J.M.W. Turner: Sketchbooks, Drawings and Watercolours

Joseph Mallord William Turner Edinburgh Castle: March of the Highlanders c.1834-5

Joseph Mallord William Turner 1775–1851
Edinburgh Castle: March of the Highlanders circa 1834–5
N04953
Watercolour on white wove paper, 86 x 140 mm
Bequeathed by R.H. Williamson 1938
Engraved:
Thomas Higham after J.M.W. Turner, Edinburgh – March of the Highlanders, published 1836, Engraving on paper (Tate T06274)
Provenance:
?John Morley, sold at Christie’s, 16 May 1896 (23).
Bought by McLean.
Humphrey Roberts, sold at Christie’s, 23 May 1908 (293).
Bought by Leggatt.
R.H. Williamson.
Edinburgh Castle: March of the Highlanders is a small watercolour painted by Turner around 1834–5 and engraved by Thomas Higham as an illustration to G.N. Wright’s Landscape – Historic Illustrations of Scotland and the Waverly Novels, which was published by Fisher and Co. in 1836.1 The picture is used as an illustration to Sir Walter Scott’s Waverley, and is accompanied in Fisher’s publication with a passage from that novel, describing the mustering of an army of Highlanders during the Jacobite Rebellion of 1745 as witnessed by the eponymous protagonist Waverley:
When Waverley had surmounted a small craggy eminence, called St Leonard’s Hill, the King’s Park, or the hollow between the mountain of Arthur’s Seat and the rising grounds on which the southern part of Edinburgh is now built, lay beneath him, and displayed a singular and animating prospect. It was occupied by the army of Highlander’s preparing for their march.2
Rather than the plane between Arthur’s Seat and Edinburgh, Turner set his scene on Calton Hill just to the north of the place described in Scott’s novel. A gathering of tartan-clad Highlanders cover the hill and fill the foreground of this view west over Edinburgh with the castle looming above the city. The artist has set the scene in his own age with the North Bridge in the middle-distance and the modern buildings of the New Town at the right.

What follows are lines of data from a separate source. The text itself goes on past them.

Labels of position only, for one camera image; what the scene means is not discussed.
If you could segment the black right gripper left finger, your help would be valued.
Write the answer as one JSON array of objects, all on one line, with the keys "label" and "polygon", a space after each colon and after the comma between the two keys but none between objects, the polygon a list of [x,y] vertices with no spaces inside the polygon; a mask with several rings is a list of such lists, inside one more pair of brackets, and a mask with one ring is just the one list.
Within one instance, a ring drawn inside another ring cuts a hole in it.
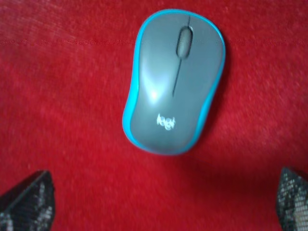
[{"label": "black right gripper left finger", "polygon": [[0,196],[2,231],[50,231],[55,217],[51,173],[39,170]]}]

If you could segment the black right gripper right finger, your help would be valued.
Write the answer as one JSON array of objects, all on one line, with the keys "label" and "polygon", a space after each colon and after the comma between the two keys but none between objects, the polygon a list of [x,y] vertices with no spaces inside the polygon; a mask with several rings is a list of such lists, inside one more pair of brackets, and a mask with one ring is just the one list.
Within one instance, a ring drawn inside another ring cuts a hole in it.
[{"label": "black right gripper right finger", "polygon": [[308,229],[308,175],[284,167],[281,171],[276,214],[282,230],[306,231]]}]

Similarities between the passage from Waverley quoted by Fisher and the painting suggest that the artist was familiar with the text and drew on it to inform his design. Scott’s writing is at times so pictorial that it could almost be a description of the illustration, rather than the other way round:
While getting into order, they exhibited a changing, fluctuating, confused appearance of waving tartans and floating plumes, and of banners displaying the proud gathering-word of each clan. At length the mixed and wavering multitude arranged themselves into a narrow and dusky column of great length, stretching through the whole extent of the vale.3
Turner depicts these narrow columns of Highlanders filling the foreground as Scott described, and creates the effect of a sea of tartan, swords and banners as suggested by Scott. Wright praised Turner’s picture as an appropriate illustration to the text:
No drawing can be more correct, no filling-up more perfect, no colouring more warm and deep: the calm sense of nature is exquisitely touched; the continuous motion of the legions advancing solemnly towards the field of battle powerfully narrated; the sound of the departing feet seem to vibrate on the ear.4
Gerald Finley, however, has argued that the scene does not describe Waverley’s March of the Highlanders, or at least not literally, but rather depicts a more recent event that the artist himself had witnessed. In August 1822, Turner went to Edinburgh to see the royal visit of King George IV to Scotland, and to sketch the parades and pageants that had been laid on in celebration.5 One of the events that Turner witnessed was the ceremony of the laying of the foundation stone of the National Monument on Edinburgh’s Calton Hill, and the parade of infantry that preceded it (Tate D17540; Turner Bequest CC 22a). Although Turner seems not to have made any sketches of the parade itself, Finley has identified one of the nineteen tiny composition studies at the back of The King at Edinburgh sketchbook as representing ‘the procession advancing towards the top of the hill’ (Tate D40979; Turner Bequest: CCI 43a), which formed the basis of the design for March of the Highlanders.6 This sketch consists of little more than a few scribbled forms, but these correspond well to the mass of soldiers at the right of the watercolour and the outline of the city with Edinburgh Castle at the left. The view of Edinburgh derives from a sketch across two pages of the other sketchbook used by Turner in Scotland in 1822, the King’s Visit to Edinburgh sketchbook: Tate D17563–D17564 (Turner Bequest CC 35a–36).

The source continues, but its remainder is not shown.